Remember that the internal DATA structures are 32bit, then you need address pins(No, multiplexing Data and Address, as it was done on some older 8bit CPUs, is not a good idea, timing-wise) and control signals...
Then there's the progamming issues...
With several chips, you'll have to be able to specify on WHICH chip a program is run if you want it to use the correct I/O-pins.
Timing issues...
Should they all run on the same clock?
Then you need to have the clock among all those pins 'exposed'. Clock signals MUST be stable, which means they're a pain in the @ss to lay down on the PCB. (The further, the more pain)
And yes, they need to transfer the 16x PLL tap. A 'local' PLL in each chip may drift away from the main one, particularly if the chips are some distance apart so that noise is introduced.
▔▔▔▔▔▔▔▔▔▔▔▔▔▔▔▔▔▔▔▔▔▔▔▔
Don't visit my new website...
Ram... Ram is good, and in quanity it's great, BUT, it also lets the programmer get sloppy with code... I wouldn't let it get out of hand.
Hubs...Hubs can be stopped and started, recycled in effect, so it's not really the hub count, but the ram contained and shared. I would rather see hub 2 hub communications made easier then more hubs. Maybe a hunk of speciallized shared registers that are read only to all but the source hub. Don't mis understand me, 8 hubs are great, and 16 hubs could be better, but without some form of inter hub communication, this could bring preformances issues elsewhere down.
Speed... Yes, speed is a good thing, but I really believe that it could be a down fall, espically when working with devices that require different speeds. Maybe the ability to globally set a master speed, and to impose a slower speed on selected hubs would be better. In effect, it would reduce power consumption if only the hubs that needed to run at 80 Mhz were running there, where as the HID hubs can run very happily at 1 khz, thus, saving power.
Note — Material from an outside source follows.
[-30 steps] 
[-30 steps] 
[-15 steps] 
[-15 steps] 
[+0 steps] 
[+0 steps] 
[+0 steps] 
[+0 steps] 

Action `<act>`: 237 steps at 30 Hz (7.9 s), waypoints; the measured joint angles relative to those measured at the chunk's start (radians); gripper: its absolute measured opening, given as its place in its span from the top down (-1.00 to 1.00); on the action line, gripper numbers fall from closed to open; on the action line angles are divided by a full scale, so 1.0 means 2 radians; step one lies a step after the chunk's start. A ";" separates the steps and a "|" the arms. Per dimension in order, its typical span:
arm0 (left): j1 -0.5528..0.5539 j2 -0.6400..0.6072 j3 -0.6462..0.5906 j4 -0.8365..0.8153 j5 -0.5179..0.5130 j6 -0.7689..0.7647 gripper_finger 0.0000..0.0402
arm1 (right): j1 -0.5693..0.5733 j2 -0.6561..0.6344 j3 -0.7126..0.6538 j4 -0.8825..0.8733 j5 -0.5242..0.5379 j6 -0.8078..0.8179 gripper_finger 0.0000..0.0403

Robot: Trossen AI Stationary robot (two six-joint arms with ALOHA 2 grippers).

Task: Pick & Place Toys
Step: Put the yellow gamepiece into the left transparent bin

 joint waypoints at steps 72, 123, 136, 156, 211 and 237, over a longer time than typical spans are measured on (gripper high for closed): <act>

I/O Pins. Interfacing with the world will always be limited by the interfaces chosen or created. If the stamp had 64 i/o's, I'm sure someone would need 128. The need is never ending and always growing; My only request is when the pin count goes beyond what can be made in DIP, they make a break out board that will put it into a DIP interface, otherwise a lot of hobbiest aren't going to 'get in' on it.
One thing that has me somewhat conserned is most every one's "do it in the software" approch. There are applications, interfaces and the like, that could most assuridally be used if created in hardware. I'd give up 32 i/o's on a 64 io chip for SPI and I2C interfaces to be hardware... the speed alone, the fact that "it works period" is worth it.
...
thanks for reading... now it's back to getting caught up with all the posts!
▔▔▔▔▔▔▔▔▔▔▔▔▔▔▔▔▔▔▔▔▔▔▔▔
Propeller + Hardware - extra bits for the bit bucket =· 1 Coffeeless KaosKidd
·
>> One pin forced high or low because of a fault will disable ALL COGs...
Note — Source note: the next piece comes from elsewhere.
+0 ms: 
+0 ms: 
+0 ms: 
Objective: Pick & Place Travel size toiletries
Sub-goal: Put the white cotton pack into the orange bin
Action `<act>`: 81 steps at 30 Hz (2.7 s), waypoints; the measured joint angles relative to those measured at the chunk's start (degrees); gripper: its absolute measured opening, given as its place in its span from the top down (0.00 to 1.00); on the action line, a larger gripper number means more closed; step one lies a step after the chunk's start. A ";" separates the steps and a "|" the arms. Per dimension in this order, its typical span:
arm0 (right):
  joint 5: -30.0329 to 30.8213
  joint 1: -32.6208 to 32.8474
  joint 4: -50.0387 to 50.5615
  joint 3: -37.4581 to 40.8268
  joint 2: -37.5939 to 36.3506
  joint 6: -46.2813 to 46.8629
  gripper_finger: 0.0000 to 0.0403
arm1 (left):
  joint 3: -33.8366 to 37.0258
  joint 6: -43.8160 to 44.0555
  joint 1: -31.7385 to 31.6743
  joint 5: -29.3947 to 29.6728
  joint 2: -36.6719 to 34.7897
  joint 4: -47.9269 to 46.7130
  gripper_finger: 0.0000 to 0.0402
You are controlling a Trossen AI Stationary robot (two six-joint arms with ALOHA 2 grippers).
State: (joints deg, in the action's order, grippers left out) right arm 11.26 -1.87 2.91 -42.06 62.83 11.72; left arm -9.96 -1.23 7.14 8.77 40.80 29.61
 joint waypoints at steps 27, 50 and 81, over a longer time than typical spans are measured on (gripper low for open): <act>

For many applications, having the whole machine stop is desirable behavior, instead of having it start doing random bad things... Also, I'm not suggesting that the closed, single-chip prop be done away with; as there are many applications where that's exactly what's needed.
>> Also, with no way of knowing how many COGs are in the system
What makes you think that you wouldn't know how many cogs are in the system? You, as the developer, would know how many of what you attached! For generic software modules, you could have a constant stored in a compile-time environment variable that specified it (which is something that's going to be required for code portability to any future "turboprops" anyway).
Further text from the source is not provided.